Problem statement:
The answer must consist of every line in the data that contains "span".

Dataset extract:
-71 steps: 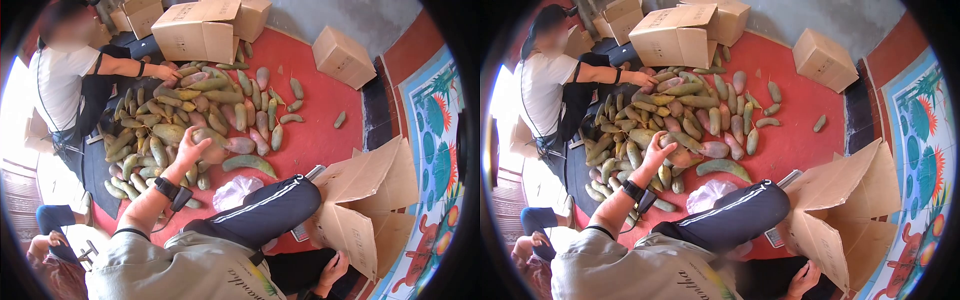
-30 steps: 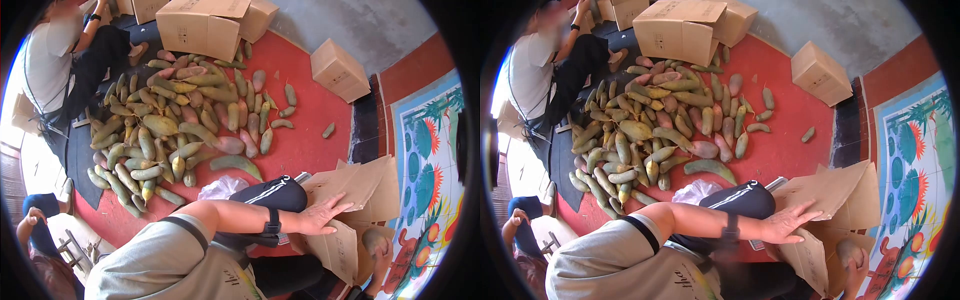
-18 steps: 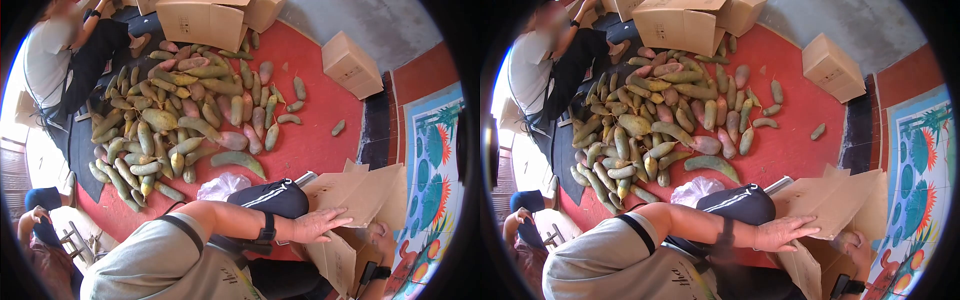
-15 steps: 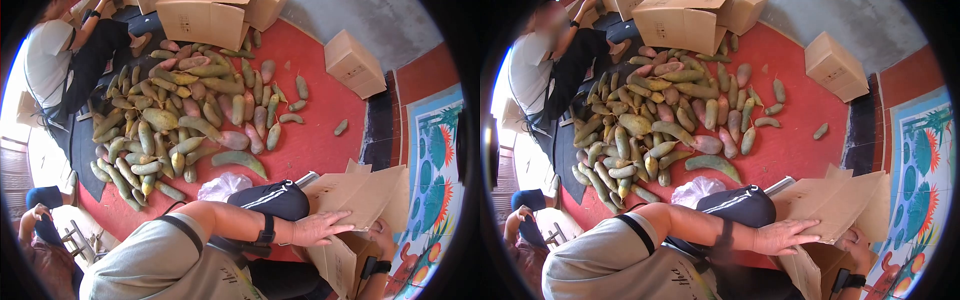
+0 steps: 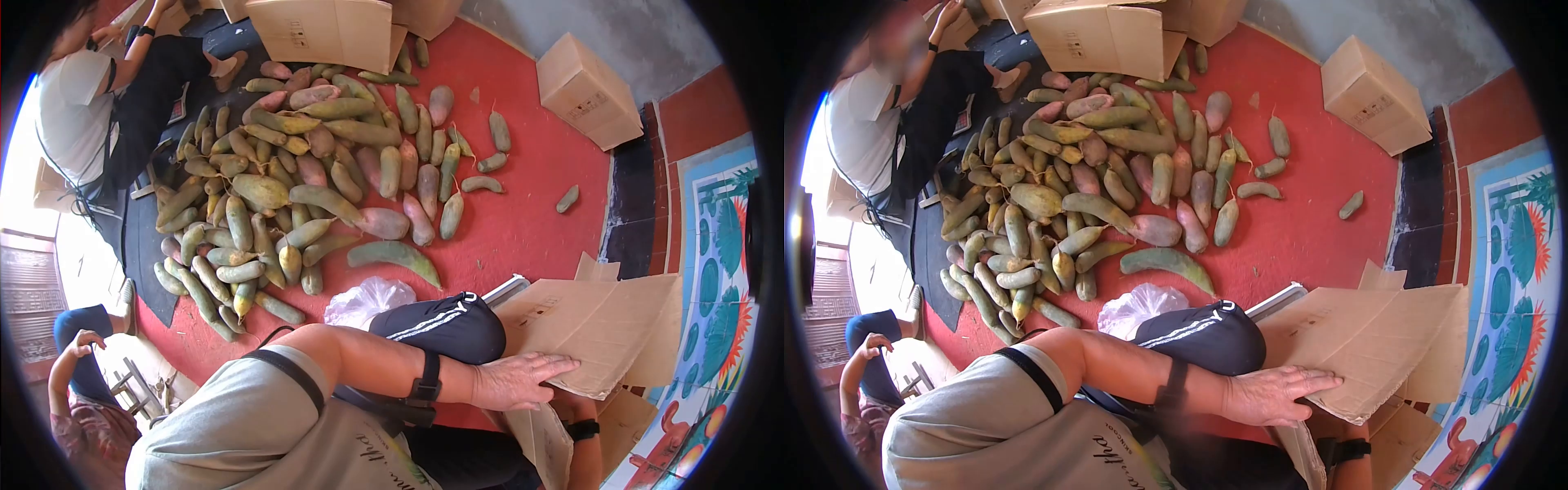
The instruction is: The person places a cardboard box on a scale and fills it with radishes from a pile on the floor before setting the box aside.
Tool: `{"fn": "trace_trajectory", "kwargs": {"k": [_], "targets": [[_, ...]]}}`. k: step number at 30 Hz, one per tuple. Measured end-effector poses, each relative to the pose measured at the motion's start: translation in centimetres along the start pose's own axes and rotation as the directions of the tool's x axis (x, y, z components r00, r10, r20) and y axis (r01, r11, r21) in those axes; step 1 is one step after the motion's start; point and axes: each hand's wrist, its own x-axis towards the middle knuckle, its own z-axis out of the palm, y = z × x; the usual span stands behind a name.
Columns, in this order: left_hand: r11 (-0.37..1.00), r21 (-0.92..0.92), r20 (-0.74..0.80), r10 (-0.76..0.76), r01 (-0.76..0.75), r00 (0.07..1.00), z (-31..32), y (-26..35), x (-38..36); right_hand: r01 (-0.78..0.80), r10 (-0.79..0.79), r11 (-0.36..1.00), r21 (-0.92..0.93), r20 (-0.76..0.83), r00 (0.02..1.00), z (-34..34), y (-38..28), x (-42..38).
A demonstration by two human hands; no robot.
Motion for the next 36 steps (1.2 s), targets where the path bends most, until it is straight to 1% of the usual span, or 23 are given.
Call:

Exercise response:
Tool: `{"fn": "trace_trajectory", "kwargs": {"k": [_], "targets": [[_, ...]]}}`. k: step number at 30 Hz, one per tuple. Measured end-effector poses, each relative to the pose measured at the motion's start: translation in centimetres along the start pose's own axes and rotation as the directions of the tool's x axis (x, y, z components r00, r10, r20) and y axis (r01, r11, r21) in those axes; step 1 is one step after the motion's start; point and axes: each hand's wrist, its own x-axis towards the middle knuckle, its own z-axis out of the palm, y = z × x; the usual span stands behind a name.
Motion for the next 36 steps (1.2 s), targets where the path bends most, until it is straight to 1% of the usual span, or 23 are given.

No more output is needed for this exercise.